U.S. Precipitation Highlights
The contiguous U.S. was drier than average in April. Abnormally dry conditions were widespread throughout the Southeast and Pacific Northwest, while much wetter-than- average conditions stretched from Maine to New Jersey.
The wetness in the Northeast resulted from a strong Nor'easter that impacted the East Coast from April 15 to 17. Heavy rainfall triggered flooding in areas of the mid-Atlantic and Northeast. New York City had its second-rainiest day ever, with 7.57 inches April 15.
Drier-than-average conditions persisted across much of the Southeast. Precipitation for the first four months of the year was less than 50 percent of average in some areas, and severe drought stretched from western North Carolina and Tennessee to southern Mississippi by late in the month, with extreme drought affecting much of northern Alabama.
Extreme drought in southern Georgia led to reports of the largest wildfire on record for the state.
The water year (July 1-June 30) in Los Angeles continued to be the driest on record and severe-to-extreme drought stretched from the southern California coast to Arizona and north along the Sierra Nevada Mountains, where seasonal snowpack was less than 50 percent of average.
The combined global land and ocean surface temperature for April was the third warmest on record (1.21 degrees F/0.67 degrees C above the 20th century mean). The global surface temperature for the combined January-April period was the warmest on record.
Separately, the global April land-surface temperature was the warmest on record. Elevated monthly mean temperatures—more than 5 degrees F (3 degrees C) above average—covered large parts of Asia and Western Europe. The April ocean-surface temperature tied for seventh warmest in the 128-year period of record as neutral ENSO (El Niño-Southern Oscillation) conditions persisted in the equatorial Pacific.
During the past century, global surface temperatures have increased at a rate near 0.11 degrees F (0.06 degrees C) per decade, but the rate of increase has been three times larger since 1976, or 0.32 degrees F (0.18 degrees C) per decade, with some of the largest temperature increases occurring in the high latitudes of the Northern Hemisphere.

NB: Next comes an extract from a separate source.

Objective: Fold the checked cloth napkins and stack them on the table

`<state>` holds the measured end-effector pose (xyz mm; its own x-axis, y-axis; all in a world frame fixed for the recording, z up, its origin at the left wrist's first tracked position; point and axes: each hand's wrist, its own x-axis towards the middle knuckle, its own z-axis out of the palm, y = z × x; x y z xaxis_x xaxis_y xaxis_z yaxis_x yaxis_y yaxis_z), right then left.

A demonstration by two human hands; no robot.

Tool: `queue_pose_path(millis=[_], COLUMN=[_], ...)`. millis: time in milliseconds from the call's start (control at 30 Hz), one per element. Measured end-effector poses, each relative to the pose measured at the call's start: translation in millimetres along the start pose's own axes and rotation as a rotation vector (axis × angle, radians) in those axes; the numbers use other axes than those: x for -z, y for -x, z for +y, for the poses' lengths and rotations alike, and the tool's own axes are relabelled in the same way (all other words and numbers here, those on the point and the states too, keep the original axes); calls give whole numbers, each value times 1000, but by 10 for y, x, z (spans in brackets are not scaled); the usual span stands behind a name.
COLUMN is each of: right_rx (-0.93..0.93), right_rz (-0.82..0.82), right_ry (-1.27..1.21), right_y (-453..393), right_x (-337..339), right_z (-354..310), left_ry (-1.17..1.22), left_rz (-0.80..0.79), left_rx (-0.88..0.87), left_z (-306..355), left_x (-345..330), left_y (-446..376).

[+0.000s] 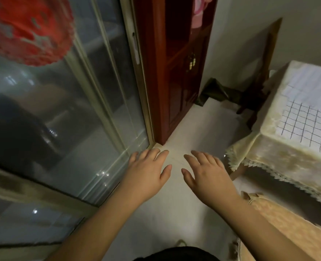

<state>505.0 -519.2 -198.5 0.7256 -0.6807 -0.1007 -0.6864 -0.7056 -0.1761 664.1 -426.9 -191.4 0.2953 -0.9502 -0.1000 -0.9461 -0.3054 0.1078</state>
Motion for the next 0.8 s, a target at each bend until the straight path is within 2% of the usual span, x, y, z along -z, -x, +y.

NOAA, an agency of the U.S. Commerce Department, is celebrating 200 years of science and service to the nation. From the establishment of the Survey of the Coast in 1807 by Thomas Jefferson to the formation of the Weather Bureau and the Commission of Fish and Fisheries in the 1870s, much of America's scientific heritage is rooted in NOAA. NOAA is dedicated to enhancing economic security and national safety through the prediction and research of weather and climate-related events and information service delivery for transportation, and by providing environmental stewardship of the nation's coastal and marine resources. Through the emerging Global Earth Observation System of Systems (GEOSS), NOAA is working with its federal partners, more than 60 countries and the European Commission to develop a global monitoring network that is as integrated as the planet it observes, predicts and protects.